## Your task:
Return every line of the data that contains the string "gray".

## Source information:
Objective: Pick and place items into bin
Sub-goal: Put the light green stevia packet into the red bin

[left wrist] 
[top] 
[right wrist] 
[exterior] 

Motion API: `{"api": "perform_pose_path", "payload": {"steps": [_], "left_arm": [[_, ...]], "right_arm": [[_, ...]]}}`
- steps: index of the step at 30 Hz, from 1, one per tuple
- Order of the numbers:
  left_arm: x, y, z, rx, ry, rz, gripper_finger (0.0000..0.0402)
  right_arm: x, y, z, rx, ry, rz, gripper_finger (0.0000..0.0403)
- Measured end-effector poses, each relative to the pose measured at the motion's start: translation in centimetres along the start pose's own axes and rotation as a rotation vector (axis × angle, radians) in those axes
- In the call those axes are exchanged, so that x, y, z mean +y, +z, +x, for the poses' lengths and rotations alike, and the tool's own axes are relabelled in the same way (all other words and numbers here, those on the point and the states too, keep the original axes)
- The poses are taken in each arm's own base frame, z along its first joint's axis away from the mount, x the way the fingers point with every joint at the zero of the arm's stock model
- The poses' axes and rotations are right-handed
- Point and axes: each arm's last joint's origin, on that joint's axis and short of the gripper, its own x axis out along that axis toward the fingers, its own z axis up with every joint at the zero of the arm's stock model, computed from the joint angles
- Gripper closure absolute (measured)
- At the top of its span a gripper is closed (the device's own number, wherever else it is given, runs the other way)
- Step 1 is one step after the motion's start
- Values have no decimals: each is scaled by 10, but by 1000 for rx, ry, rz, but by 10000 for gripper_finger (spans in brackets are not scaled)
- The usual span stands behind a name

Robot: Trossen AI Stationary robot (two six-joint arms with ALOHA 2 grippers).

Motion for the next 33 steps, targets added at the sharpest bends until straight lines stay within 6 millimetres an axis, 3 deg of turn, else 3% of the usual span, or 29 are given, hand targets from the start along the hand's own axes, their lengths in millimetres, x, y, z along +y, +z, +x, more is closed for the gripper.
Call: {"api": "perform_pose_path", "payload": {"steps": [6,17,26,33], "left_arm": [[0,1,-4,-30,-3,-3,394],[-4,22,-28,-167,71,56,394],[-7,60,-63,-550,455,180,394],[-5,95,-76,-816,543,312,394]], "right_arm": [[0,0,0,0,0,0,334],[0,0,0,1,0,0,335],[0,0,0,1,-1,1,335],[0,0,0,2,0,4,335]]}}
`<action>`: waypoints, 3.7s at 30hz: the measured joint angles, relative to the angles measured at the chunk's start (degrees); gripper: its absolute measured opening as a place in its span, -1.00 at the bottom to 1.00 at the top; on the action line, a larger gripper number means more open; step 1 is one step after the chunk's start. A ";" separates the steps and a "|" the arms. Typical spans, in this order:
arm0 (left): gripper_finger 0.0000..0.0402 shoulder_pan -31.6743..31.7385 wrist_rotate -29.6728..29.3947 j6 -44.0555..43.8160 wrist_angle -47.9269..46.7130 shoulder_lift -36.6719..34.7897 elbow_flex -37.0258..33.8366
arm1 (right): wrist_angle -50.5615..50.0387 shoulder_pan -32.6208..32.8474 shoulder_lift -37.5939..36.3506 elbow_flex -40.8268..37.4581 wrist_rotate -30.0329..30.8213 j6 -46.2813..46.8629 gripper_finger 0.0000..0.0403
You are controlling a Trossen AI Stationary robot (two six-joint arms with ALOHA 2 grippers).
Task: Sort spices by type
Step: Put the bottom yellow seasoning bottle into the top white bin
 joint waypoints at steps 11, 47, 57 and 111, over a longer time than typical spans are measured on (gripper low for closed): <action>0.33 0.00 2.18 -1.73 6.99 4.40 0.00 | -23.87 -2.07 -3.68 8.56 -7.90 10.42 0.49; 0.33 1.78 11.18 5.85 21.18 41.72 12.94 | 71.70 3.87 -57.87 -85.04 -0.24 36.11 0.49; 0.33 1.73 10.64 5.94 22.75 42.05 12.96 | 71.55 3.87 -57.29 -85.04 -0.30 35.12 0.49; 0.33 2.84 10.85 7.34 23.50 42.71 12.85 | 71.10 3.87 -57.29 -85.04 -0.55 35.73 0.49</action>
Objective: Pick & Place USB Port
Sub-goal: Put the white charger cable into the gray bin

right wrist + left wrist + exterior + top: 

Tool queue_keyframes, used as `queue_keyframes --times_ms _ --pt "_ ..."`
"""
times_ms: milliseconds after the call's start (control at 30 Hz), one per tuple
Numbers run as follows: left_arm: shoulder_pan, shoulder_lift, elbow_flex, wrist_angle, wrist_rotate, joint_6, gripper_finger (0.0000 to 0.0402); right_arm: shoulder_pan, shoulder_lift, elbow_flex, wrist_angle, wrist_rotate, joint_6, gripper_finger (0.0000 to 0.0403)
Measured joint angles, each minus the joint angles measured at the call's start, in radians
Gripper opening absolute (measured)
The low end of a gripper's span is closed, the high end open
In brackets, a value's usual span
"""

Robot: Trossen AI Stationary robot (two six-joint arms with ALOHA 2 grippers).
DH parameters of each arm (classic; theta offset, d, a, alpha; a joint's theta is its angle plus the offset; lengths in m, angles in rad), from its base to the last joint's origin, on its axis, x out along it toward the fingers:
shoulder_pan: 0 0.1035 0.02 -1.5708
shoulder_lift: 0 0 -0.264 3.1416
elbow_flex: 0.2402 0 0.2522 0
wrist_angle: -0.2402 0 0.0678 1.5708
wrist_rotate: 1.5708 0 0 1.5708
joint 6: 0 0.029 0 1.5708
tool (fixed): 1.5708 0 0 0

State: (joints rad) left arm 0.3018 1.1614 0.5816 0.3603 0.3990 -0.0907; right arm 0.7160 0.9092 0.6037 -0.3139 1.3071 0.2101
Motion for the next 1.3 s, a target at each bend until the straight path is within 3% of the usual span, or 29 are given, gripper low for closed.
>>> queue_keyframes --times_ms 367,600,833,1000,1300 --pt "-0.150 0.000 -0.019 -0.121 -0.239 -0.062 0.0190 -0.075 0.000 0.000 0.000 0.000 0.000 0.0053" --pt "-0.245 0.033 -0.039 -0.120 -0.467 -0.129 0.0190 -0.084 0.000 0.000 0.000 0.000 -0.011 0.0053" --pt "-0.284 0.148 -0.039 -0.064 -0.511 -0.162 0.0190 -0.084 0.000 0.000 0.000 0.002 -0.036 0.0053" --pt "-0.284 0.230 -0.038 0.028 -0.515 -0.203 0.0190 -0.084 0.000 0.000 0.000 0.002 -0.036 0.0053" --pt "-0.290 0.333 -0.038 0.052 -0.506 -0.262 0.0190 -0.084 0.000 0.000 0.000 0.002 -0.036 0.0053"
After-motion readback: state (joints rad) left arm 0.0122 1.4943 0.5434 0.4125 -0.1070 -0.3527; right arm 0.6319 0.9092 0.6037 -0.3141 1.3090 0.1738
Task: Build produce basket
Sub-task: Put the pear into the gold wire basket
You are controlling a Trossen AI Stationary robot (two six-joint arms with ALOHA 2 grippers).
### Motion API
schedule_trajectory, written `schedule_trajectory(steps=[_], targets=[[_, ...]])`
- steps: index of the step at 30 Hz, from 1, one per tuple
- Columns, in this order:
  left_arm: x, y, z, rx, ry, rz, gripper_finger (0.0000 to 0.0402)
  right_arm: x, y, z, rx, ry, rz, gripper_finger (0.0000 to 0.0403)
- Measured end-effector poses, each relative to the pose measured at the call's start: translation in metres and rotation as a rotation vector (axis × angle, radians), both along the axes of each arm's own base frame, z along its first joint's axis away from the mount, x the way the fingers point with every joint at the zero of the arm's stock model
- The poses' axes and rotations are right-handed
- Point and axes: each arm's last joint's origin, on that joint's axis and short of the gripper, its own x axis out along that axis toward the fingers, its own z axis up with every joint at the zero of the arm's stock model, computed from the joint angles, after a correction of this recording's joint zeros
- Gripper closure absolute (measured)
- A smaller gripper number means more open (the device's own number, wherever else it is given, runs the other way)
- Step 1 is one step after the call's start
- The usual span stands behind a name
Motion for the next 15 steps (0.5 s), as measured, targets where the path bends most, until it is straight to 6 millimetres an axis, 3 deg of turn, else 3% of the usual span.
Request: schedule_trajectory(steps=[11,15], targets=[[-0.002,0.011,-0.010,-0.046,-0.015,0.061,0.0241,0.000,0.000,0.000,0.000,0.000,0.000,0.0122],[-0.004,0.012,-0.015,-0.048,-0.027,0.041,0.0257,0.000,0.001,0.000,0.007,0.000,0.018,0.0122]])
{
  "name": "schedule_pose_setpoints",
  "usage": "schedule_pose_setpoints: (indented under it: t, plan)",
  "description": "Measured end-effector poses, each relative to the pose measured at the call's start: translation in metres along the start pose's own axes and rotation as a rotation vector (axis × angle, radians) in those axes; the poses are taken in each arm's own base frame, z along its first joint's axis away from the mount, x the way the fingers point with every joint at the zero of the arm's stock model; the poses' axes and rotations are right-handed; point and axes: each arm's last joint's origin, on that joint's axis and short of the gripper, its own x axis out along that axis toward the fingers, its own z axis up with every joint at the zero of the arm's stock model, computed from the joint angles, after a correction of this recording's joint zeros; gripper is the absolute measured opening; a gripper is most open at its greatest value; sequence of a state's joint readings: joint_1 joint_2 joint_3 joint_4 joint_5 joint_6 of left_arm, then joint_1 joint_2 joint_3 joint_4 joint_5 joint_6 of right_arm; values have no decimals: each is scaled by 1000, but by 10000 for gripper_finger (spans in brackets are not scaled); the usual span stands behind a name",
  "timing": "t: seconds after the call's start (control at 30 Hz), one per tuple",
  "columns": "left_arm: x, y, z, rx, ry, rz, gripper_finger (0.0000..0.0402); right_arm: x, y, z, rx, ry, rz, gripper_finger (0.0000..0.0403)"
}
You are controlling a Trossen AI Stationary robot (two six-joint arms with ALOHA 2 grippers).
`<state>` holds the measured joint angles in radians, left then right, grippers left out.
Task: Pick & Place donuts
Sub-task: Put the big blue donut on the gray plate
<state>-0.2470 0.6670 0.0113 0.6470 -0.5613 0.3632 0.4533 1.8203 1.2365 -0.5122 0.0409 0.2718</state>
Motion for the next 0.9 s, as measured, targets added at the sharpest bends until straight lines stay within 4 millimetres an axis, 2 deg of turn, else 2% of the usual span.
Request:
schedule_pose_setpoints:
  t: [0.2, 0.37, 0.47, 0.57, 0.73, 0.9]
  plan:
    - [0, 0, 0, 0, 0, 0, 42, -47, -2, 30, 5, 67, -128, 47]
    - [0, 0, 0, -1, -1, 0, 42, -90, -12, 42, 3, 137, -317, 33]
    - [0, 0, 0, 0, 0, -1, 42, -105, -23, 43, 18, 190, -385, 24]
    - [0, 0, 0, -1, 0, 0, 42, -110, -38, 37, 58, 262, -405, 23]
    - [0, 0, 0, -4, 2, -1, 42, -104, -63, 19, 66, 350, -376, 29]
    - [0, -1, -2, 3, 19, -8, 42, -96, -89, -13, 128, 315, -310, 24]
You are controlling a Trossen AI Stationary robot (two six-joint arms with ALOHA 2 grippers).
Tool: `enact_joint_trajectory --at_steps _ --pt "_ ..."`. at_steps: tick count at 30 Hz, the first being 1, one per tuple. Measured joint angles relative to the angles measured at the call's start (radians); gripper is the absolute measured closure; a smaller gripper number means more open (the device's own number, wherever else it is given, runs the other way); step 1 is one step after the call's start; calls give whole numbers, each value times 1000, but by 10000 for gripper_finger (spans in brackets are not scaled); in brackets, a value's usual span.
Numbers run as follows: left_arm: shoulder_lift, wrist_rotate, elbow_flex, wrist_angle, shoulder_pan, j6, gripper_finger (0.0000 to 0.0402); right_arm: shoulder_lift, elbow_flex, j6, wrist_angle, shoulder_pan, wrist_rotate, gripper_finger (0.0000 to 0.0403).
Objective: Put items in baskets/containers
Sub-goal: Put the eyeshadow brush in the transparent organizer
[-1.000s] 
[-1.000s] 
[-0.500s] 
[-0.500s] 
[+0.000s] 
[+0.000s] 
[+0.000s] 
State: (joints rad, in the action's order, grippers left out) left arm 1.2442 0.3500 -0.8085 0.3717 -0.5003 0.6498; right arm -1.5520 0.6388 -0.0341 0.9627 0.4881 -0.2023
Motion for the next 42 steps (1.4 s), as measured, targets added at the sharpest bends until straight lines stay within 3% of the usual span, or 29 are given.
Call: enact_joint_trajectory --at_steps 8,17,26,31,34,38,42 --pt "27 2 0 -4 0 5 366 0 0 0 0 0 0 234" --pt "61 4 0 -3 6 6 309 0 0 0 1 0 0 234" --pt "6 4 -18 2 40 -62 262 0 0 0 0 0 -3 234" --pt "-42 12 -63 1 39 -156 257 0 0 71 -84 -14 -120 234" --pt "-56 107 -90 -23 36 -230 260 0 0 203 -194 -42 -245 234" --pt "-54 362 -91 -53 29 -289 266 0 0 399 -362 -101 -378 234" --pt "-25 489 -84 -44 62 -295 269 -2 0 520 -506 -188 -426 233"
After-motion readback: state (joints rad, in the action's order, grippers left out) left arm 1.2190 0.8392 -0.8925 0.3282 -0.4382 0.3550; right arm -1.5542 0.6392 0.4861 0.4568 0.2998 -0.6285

## Reply:
Sub-goal: Put the white charger cable into the gray bin
Sub-task: Put the big blue donut on the gray plate

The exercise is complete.